この練丹術の修行で作ったあらゆる病を直す霊薬を飲んだら、毎夜俺の寝所に侵入を

試みていた小鬼が来なくなった。

 

この霊薬は予防薬にもなっているので、それで小鬼も諦めたんだろうな。

 

ただ、俺の寝所の入り口を守ってくれていた鍾馗が悲しそうな目をしていた。

 

食い扶持を減らしてすまんな…。

 

でも、俺も病気になりたくないんだ。許してくれ。

 

そんなこんなで他の仙術の修行も一通り終わると俺は50歳となっていた。

 

妹の蓮も不老となり、道士として修行に励んでいるらしい。

 

そして、仙人として更なる研鑽を積もうとした頃、

俺は伯父上に用があると呼び出されたのだった。

 

 

 

 

「二郎よ。お前には(ミズチ)退治を頼みたい。
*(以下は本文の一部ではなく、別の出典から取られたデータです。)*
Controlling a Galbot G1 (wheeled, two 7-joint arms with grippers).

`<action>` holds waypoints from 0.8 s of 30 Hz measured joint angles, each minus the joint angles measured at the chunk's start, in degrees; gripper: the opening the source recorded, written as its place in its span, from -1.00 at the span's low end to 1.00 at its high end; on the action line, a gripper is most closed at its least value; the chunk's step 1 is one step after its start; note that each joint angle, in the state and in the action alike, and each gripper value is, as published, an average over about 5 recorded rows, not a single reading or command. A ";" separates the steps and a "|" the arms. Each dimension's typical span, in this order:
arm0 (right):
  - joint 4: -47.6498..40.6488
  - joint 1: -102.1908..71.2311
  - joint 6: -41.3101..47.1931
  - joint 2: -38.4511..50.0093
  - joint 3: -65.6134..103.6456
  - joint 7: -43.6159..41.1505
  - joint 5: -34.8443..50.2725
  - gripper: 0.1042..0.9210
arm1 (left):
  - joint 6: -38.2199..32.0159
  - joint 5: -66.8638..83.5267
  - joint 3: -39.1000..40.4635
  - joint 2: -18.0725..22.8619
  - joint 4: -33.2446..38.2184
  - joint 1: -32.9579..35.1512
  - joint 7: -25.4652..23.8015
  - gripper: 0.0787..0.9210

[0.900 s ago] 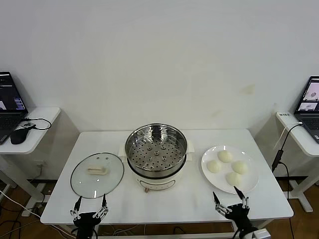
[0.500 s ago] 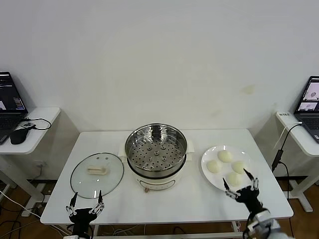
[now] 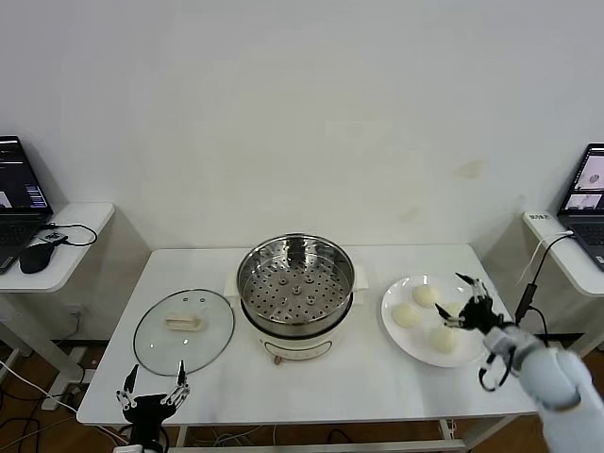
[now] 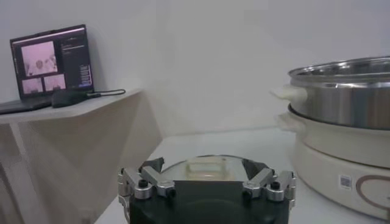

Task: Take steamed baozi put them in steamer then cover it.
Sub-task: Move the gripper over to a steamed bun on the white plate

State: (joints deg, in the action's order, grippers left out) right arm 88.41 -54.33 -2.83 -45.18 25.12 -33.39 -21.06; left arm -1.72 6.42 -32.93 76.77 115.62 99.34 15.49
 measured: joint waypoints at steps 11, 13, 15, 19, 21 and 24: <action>-16.81 24.53 -2.01 2.63 -21.92 -14.85 0.02 0.76 | 0.20 0.18 -1.11 0.08 0.04 -0.34 0.47 0.77; -19.94 28.28 -2.44 2.11 -25.70 -16.84 -0.18 0.76 | 0.20 0.32 -1.32 0.03 -0.08 -0.33 0.58 0.77; -22.91 31.59 -2.89 1.42 -29.09 -18.46 -0.49 0.76 | 0.19 0.50 -1.55 -0.04 -0.20 -0.40 0.66 0.77; -28.76 37.19 -3.85 -0.39 -34.62 -20.65 -1.47 0.76 | 0.20 0.82 -1.88 -0.19 -0.45 -0.73 0.72 0.77; -31.59 39.39 -4.31 -1.48 -36.61 -21.33 -2.12 0.76 | 0.20 0.98 -2.00 -0.32 -0.57 -0.85 0.74 0.77; -35.61 41.88 -4.89 -3.21 -38.79 -22.01 -3.22 0.76 | 0.20 1.27 -2.21 -0.54 -0.75 -0.92 0.75 0.77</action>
State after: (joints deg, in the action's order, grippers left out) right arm 52.80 -12.46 -7.72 -48.39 -13.66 -55.40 -24.28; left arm -1.52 7.69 -35.14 76.23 114.87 98.42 16.24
」

「蛟ですか?」

 

『蛟』というのは蛇から龍に成りかけている奴の事で、まだ龍としての知性を

得てないせいか、よく力を持て余して暴れるんだそうな。

 

「既に仙人の修行を終えたのであろう?」

「はい。老師には、あとは研鑽を積むだけと言われました。」

 

俺の返事に伯父上は笑みを浮かべて頷く。

 

「なれば、蛟退治で実戦経験を積むのも悪くなかろう。」

 

確かに、伯父上の言う通りだ。

 

「それに、二郎は廓と崑崙山しか知らぬだろう?ならば、中華の地を旅して

 見聞を広げるのも良い経験となるだろう。」

「そうですね。伯父上!蛟退治の任、謹んでお受け致します!」

「うむ。二郎、励めよ。」

 

片膝をついて包拳礼を伯父上にした俺は、今生で初めて中華の地に足を踏み出したのだった。